YOUR GOAL: Check every line of the entries below for the word "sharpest", then give only the number of lines that have it.

RECORDS PROVIDED:
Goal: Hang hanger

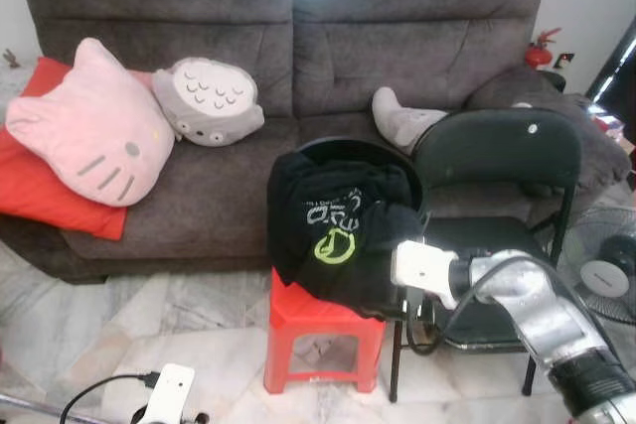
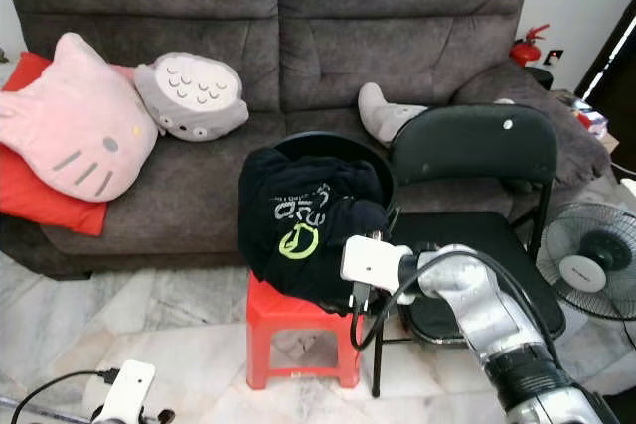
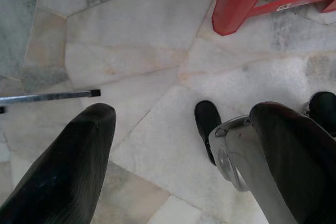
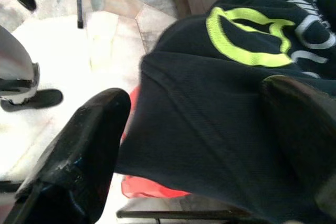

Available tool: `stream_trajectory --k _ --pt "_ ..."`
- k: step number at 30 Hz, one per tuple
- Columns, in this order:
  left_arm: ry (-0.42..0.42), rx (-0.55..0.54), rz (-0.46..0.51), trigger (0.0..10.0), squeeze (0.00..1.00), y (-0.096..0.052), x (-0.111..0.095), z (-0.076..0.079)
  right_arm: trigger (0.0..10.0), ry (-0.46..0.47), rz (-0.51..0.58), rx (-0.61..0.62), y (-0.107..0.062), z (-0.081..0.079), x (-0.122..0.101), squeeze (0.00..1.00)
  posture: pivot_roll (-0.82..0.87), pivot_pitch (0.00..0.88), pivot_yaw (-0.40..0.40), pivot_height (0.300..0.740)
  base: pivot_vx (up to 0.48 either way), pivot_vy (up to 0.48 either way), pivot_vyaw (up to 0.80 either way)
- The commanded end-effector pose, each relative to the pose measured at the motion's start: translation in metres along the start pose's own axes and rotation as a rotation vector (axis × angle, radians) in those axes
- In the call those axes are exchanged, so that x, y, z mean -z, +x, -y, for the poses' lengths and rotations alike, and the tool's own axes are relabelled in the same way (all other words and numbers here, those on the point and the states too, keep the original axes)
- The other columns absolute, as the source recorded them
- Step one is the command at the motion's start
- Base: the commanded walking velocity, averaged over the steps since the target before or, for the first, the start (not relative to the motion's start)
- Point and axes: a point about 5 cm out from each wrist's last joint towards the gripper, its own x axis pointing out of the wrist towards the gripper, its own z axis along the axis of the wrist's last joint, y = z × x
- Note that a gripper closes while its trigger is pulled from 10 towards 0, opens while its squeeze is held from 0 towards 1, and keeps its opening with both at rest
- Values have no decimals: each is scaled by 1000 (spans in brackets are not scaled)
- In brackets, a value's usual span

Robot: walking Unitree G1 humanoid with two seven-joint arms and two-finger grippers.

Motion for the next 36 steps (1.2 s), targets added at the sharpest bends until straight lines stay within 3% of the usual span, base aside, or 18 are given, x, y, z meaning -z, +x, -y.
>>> stream_trajectory --k 1,3,5,7,8,9,11,13,16,19,21,29,34,35,36 --pt "8 0 -9 10000 0 0 2 1 10000 -29 17 82 -11 8 -8 0 -23 0 -37 740 0 0 0" --pt "5 -3 -7 10000 0 0 2 1 10000 -29 30 126 -14 8 -9 0 -27 0 -39 740 0 0 0" --pt "-1 -10 -5 10000 0 0 1 1 10000 75 116 269 -21 7 -13 0 -32 0 -38 740 0 0 0" --pt "0 -9 -6 10000 0 0 1 1 10000 176 194 313 -22 2 -18 0 -39 0 -36 740 0 0 0" --pt "2 -8 -6 10000 0 0 0 1 10000 231 225 320 -24 -9 -19 0 -38 0 -36 740 0 0 0" --pt "2 -8 -6 10000 0 0 0 1 10000 231 225 320 -24 -9 -19 0 -38 0 -36 740 0 0 0" --pt "2 -9 -5 10000 0 1 -1 1 10000 187 139 314 -27 -21 -10 0 -40 0 -35 740 0 0 0" --pt "2 -10 -4 10000 0 1 -1 1 10000 87 -27 310 -33 -27 7 0 -51 0 -33 740 0 0 0" --pt "2 -13 -3 10000 0 1 -2 0 10000 -29 -202 338 -41 -28 26 0 -57 0 -32 740 0 0 0" --pt "-5 -15 0 10000 0 1 -3 0 10000 -107 -266 434 -45 -19 31 0 -50 0 -32 740 0 0 0" --pt "-8 -16 2 10000 0 1 -4 0 10000 -241 -350 479 -46 -11 33 0 -48 0 -33 740 0 0 0" --pt "-24 -22 8 10000 0 1 -4 1 10000 -438 -398 571 -33 -4 41 0 -42 0 -40 740 0 0 0" --pt "-33 -25 9 10000 0 1 -4 1 10000 -376 -411 605 -27 -10 54 0 -38 0 -45 740 0 0 0" --pt "-33 -24 8 10000 0 1 -4 2 10000 -286 -382 646 -25 -12 56 0 -36 0 -45 740 0 0 0" --pt "-33 -23 7 10000 0 1 -4 2 10000 -66 -308 744 -21 -13 57 0 -36 0 -43 740 0 0 0"
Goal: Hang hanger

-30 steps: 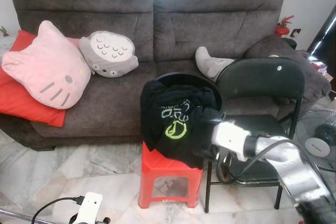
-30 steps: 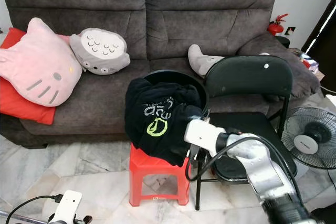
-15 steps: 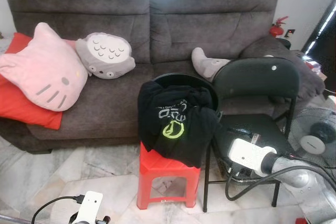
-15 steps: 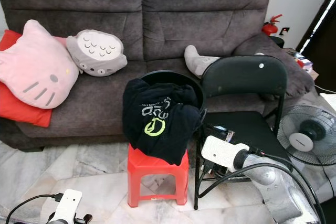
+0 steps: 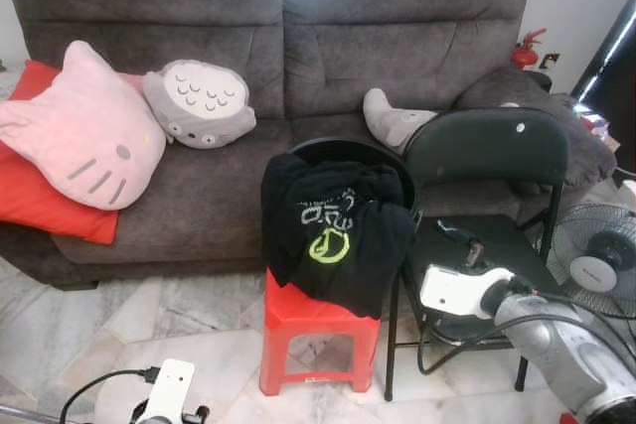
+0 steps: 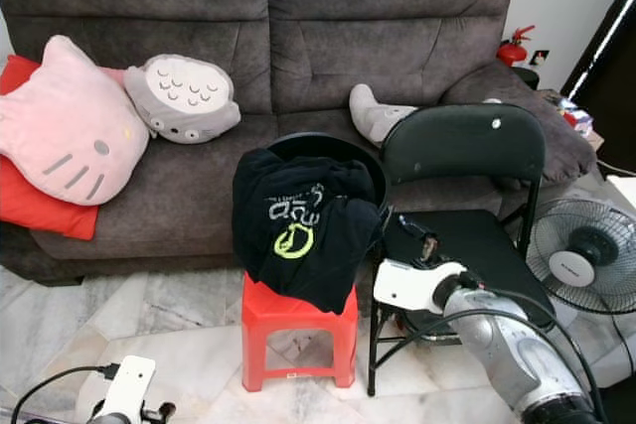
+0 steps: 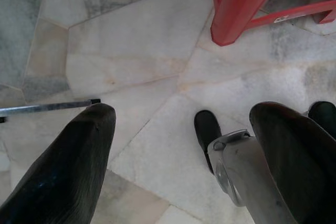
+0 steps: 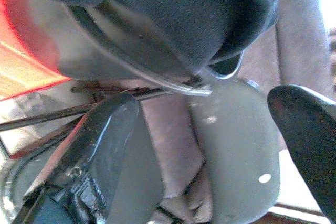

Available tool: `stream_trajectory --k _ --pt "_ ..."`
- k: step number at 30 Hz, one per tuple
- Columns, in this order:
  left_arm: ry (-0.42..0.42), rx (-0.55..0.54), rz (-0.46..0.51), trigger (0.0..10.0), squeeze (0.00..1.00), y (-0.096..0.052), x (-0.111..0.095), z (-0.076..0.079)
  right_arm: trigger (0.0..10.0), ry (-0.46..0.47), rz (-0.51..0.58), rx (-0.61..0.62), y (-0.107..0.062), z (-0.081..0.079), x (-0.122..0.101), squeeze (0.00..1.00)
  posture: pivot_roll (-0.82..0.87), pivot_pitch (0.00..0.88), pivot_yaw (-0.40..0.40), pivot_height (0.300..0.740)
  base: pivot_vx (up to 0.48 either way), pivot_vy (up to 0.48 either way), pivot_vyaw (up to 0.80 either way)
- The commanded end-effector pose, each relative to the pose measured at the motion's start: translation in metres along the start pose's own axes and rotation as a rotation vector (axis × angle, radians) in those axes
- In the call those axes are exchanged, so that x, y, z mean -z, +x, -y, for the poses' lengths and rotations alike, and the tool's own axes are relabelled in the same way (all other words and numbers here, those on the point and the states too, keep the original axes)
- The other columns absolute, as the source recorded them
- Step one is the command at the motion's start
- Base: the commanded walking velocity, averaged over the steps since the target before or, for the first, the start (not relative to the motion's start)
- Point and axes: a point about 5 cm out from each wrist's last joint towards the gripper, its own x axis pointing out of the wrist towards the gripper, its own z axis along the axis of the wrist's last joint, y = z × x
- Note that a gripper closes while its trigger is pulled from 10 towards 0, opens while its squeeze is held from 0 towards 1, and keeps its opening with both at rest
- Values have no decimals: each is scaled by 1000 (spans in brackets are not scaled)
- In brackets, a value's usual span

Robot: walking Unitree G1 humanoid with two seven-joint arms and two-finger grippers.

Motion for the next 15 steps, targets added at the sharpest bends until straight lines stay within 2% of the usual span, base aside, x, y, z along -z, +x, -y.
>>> stream_trajectory --k 1,2,4,5,6,8,9,10,11,12,15 --pt "-12 0 -7 10000 0 0 2 2 10000 212 -17 53 1 -3 1 0 -36 0 -43 740 0 0 0" --pt "-10 1 -9 10000 0 0 2 2 10000 369 -19 86 2 -5 0 0 -38 0 -43 740 0 0 0" --pt "-10 2 -10 10000 0 0 2 2 10000 481 -22 112 3 -7 0 0 -38 0 -41 740 0 0 0" --pt "-10 2 -10 10000 0 0 2 2 10000 481 -22 112 3 -7 0 0 -38 0 -41 740 0 0 0" --pt "-9 2 -11 10000 0 0 2 2 10000 549 -27 128 3 -8 0 0 -38 0 -41 740 0 0 0" --pt "-5 4 -13 10000 0 0 3 2 10000 829 -53 197 5 -9 4 0 -37 0 -38 740 0 0 0" --pt "-5 4 -13 10000 0 0 3 2 10000 829 -53 197 5 -9 4 0 -37 0 -38 740 0 0 0" --pt "-3 6 -14 10000 0 0 3 2 10000 1090 -77 254 5 -12 12 0 -36 0 -39 740 0 0 0" --pt "-3 6 -14 10000 0 0 3 2 10000 1090 -77 254 5 -12 12 0 -36 0 -39 740 0 0 0" --pt "-2 6 -13 10000 0 0 3 2 10000 1204 -71 261 5 -14 14 0 -36 0 -39 740 0 0 0" --pt "-1 7 -12 10000 0 0 3 1 10000 1364 -19 267 3 -20 13 0 -29 0 -41 740 0 0 0"
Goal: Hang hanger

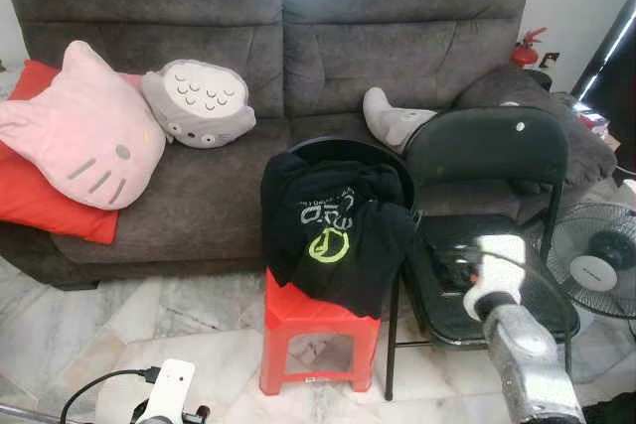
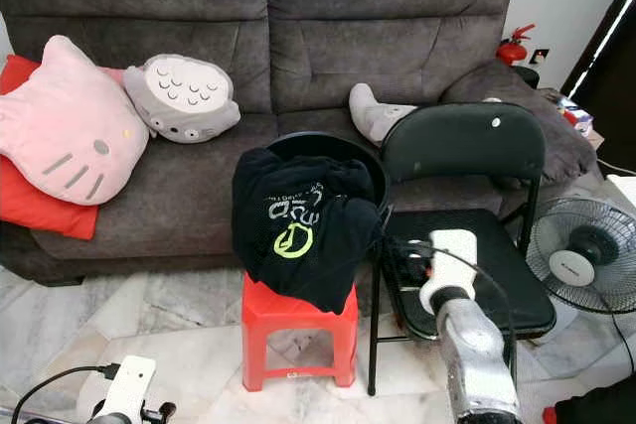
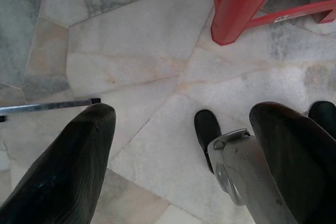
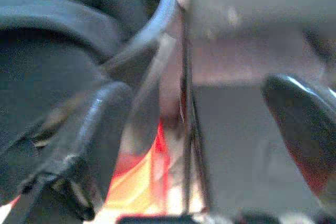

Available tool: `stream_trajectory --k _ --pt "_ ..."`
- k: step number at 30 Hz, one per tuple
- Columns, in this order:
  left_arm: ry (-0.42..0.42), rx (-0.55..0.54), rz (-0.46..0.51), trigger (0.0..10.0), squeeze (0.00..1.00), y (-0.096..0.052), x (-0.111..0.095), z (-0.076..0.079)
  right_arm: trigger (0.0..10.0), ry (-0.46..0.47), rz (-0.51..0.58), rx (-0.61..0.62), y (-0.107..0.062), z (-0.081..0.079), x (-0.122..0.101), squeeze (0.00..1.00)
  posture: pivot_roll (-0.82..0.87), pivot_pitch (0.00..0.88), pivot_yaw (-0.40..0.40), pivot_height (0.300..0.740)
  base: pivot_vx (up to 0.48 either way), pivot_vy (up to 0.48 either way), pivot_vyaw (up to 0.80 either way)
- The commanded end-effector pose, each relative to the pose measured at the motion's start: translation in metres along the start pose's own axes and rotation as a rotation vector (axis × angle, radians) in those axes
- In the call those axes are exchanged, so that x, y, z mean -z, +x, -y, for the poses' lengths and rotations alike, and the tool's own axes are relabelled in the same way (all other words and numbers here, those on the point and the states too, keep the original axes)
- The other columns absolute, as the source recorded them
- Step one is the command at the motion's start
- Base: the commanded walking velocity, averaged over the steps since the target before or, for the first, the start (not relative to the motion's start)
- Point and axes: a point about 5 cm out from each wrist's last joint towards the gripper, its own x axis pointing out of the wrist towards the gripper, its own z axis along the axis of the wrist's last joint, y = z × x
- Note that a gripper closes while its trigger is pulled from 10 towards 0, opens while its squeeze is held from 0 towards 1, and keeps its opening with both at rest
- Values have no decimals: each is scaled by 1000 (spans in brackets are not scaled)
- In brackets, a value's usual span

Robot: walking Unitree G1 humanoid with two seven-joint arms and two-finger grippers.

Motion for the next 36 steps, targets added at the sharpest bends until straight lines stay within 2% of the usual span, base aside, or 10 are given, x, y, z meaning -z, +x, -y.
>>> stream_trajectory --k 1,4,7,8,11,14,19,25,33,36 --pt "-3 4 -12 10000 0 -1 3 1 10000 134 25 -18 -4 -1 1 0 -28 0 -42 740 0 0 0" --pt "-3 4 -12 10000 0 -1 3 0 10000 212 36 -47 -9 -4 3 0 -29 0 -40 740 0 0 0" --pt "2 5 -14 10000 0 -1 4 0 10000 370 35 -131 -14 -11 7 0 -31 0 -36 740 0 0 0" --pt "5 5 -15 10000 0 -1 4 0 10000 466 20 -164 -15 -12 14 0 -29 0 -34 740 0 0 0" --pt "5 4 -15 10000 0 -1 4 0 10000 533 11 -185 -16 -12 18 0 -29 0 -34 740 0 0 0" --pt "6 -3 -10 10000 0 -1 3 -1 10000 650 1 -310 -18 -17 26 0 -24 0 -32 740 0 0 0" --pt "6 -5 -6 10000 0 -1 2 -1 10000 672 13 -411 -18 -23 25 0 -24 0 -29 740 0 0 0" --pt "7 -11 -1 10000 0 -1 2 -2 10000 754 56 -579 -15 -28 15 0 -19 0 -28 740 0 0 0" --pt "8 -13 1 10000 0 -1 1 -2 10000 770 44 -605 -6 -28 18 0 -10 0 -30 740 0 0 0" --pt "10 -16 3 10000 0 -1 1 -2 10000 804 39 -560 -5 -26 23 0 -11 0 -28 740 0 0 0"
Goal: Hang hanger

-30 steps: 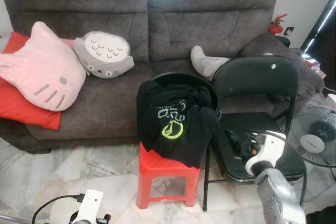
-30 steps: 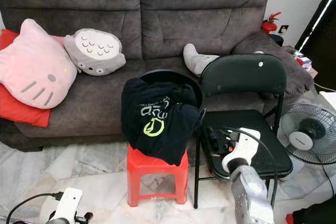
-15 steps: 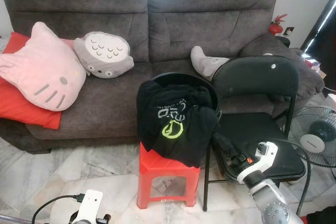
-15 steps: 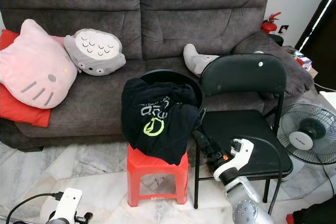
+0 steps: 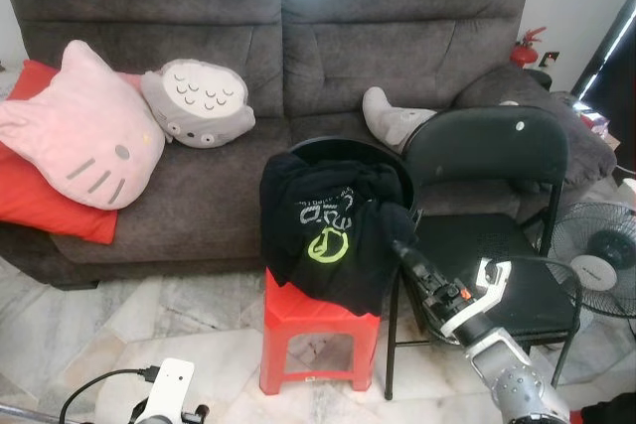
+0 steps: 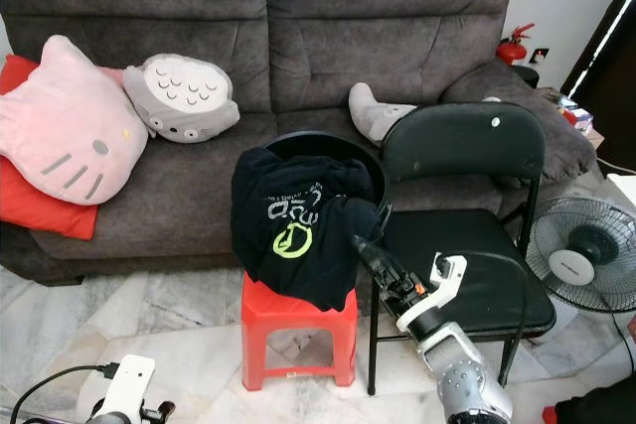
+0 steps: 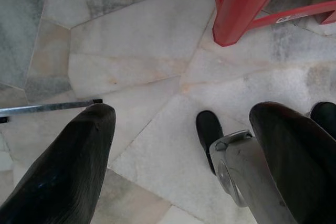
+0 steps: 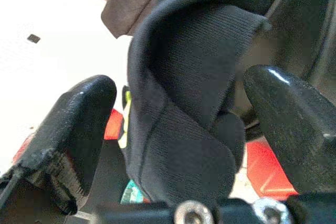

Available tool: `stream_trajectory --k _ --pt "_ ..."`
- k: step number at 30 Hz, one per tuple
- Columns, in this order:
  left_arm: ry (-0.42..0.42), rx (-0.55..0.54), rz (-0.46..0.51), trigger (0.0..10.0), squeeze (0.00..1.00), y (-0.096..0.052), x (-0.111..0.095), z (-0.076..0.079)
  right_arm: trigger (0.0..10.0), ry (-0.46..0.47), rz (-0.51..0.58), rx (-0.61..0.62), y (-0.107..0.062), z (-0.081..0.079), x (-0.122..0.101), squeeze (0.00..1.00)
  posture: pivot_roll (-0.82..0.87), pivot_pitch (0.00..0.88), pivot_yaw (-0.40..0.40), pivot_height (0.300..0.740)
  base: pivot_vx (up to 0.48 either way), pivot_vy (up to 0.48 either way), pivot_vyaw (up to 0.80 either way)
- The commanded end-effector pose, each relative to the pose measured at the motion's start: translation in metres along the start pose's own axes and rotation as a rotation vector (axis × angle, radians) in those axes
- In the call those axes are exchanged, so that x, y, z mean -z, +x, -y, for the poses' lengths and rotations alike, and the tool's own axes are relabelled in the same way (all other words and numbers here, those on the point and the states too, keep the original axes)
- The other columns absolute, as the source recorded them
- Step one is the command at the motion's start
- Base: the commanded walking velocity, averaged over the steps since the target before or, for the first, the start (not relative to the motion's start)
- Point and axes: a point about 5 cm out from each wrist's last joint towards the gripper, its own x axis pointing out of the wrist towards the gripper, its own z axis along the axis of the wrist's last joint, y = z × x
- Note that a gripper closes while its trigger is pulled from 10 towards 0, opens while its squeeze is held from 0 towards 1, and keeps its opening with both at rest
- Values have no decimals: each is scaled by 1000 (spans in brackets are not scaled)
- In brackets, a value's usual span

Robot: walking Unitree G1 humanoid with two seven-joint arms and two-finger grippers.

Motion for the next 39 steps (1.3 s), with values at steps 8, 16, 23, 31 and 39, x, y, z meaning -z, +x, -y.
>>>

RESPONSE AREA: 3